Inflammatory Cytokine Profiles Do Not Differ Between Patients With Idiopathic Cytopenias of Undetermined Significance and Myelodysplastic Syndromes.

Immune dysregulation has been highlighted as a key player in the pathogenesis of myelodysplastic syndromes (MDS), but little is known about cytokine profiles in patients with unexplained cytopenia with or without mutations in MDS-associated genes (clonal cytopenias of undetermined significance [CCUS] and idiopathic cytopenias of undetermined significance [ICUS], respectively), which often precede MDS. Here, we study the cytokine profiles in 111 patients with ICUS (N = 41), CCUS (N = 30), lower-risk MDS (LR-MDS; N = 22) and higher-risk MDS (HR-MDS; N = 18), and in healthy elderly controls (N = 21).
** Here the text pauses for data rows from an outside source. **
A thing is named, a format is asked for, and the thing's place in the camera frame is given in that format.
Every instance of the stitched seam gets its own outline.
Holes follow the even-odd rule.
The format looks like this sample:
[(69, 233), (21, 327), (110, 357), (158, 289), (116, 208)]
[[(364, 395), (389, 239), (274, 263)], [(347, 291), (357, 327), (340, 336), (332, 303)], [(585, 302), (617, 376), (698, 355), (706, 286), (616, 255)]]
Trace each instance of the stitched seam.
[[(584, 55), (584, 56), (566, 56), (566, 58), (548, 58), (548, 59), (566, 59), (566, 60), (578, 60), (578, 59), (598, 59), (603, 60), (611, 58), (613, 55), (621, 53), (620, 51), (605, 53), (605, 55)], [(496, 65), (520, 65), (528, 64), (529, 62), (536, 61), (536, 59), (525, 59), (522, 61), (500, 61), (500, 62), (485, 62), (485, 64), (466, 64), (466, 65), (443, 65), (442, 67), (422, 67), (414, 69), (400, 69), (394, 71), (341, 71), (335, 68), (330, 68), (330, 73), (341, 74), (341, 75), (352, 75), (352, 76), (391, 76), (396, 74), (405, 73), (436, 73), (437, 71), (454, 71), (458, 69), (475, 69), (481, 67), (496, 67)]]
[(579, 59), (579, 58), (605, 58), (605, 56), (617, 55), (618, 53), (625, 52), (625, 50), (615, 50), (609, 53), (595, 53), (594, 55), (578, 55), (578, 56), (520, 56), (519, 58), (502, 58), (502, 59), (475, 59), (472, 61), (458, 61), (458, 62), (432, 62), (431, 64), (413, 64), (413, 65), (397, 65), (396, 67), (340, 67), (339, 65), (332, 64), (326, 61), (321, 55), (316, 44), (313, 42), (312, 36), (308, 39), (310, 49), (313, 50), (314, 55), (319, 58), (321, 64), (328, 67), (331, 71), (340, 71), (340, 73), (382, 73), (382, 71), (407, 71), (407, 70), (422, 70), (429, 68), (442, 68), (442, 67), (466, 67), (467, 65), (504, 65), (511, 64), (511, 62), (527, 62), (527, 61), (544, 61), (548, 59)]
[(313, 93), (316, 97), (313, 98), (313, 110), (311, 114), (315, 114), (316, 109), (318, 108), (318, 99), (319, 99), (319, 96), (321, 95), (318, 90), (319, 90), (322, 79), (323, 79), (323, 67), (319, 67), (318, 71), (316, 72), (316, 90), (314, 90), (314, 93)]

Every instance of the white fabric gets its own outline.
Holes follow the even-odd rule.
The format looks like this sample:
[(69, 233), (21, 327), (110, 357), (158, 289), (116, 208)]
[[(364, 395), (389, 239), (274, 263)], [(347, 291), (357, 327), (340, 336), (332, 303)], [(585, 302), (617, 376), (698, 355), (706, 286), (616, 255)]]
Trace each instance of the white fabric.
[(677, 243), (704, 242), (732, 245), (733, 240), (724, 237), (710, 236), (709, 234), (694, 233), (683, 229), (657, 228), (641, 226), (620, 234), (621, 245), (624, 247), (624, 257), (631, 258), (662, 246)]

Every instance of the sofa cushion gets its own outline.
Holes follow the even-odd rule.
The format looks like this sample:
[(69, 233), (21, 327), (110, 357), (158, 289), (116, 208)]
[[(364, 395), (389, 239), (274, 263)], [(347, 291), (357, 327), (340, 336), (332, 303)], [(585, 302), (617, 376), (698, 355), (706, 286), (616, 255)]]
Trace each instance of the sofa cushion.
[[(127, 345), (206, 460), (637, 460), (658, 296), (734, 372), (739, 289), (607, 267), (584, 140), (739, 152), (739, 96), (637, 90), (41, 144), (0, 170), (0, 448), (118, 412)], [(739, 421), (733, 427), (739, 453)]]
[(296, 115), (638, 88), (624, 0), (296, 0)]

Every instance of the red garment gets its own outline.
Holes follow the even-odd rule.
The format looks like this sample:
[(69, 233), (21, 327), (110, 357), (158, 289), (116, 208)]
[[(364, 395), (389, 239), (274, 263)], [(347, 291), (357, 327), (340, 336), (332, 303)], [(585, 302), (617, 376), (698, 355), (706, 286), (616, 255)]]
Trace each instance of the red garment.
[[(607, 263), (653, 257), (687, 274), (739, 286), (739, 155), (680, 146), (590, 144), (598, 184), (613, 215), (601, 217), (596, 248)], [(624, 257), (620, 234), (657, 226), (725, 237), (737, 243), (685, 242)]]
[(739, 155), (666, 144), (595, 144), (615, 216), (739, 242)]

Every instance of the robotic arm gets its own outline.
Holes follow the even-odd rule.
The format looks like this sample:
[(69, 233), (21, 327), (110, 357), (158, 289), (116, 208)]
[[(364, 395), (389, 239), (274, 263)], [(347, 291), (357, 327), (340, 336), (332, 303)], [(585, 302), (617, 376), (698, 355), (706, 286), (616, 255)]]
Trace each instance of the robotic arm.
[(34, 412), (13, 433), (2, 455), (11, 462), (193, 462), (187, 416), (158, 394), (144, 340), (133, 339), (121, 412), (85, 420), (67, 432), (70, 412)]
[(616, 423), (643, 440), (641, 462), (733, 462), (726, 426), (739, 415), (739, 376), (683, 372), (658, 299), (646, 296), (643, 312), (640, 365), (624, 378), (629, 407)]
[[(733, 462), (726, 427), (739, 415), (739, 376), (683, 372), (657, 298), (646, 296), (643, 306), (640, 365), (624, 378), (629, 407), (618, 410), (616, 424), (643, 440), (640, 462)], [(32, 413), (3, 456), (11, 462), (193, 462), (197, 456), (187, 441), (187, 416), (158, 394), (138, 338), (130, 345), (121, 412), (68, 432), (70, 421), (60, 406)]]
Twenty cytokines were examined in blood plasma at time of diagnosis using Luminex assays and enzyme linked immunosorbent assays. The cytokine levels were compared between patient groups, and in patients versus controls. Associations between cytokines and MDS-associated mutations were evaluated. An aberrant cytokine profile was observed in all patient groups relative to healthy elderly controls. Patients had significantly higher levels of IL-6 (P< 0 .001), tumor necrosis factor α (P < 0.001), IL-10 (P < 0.001), and C-X-C motif chemokine 10 (P < 0.001) and lower levels of transforming growth factor beta 1 (P < 0.001), CCL5/regulated on activation normal T-cell expressed and secreted (P < 0.001), and S100A4 (P < 0.001) compared with healthy controls. Survival was significantly shorter in CCUS and MDS patients with a high systemic inflammatory cytokine load (median overall survival [OS] 21 months) compared with those with low-moderate systemic inflammatory cytokine load (median OS 64 months; P < 0.0001). These data suggest that patients with ICUS and CCUS have cytokine levels as abnormal as in LR-MDS. Indeed, high cytokine levels are present before MDS is diagnosed and cytokine levels are elevated irrespective of the presence or size of the myeloid clones. Cytokines may have a prognostic impact at a very early premalignant stage of myeloid disorders.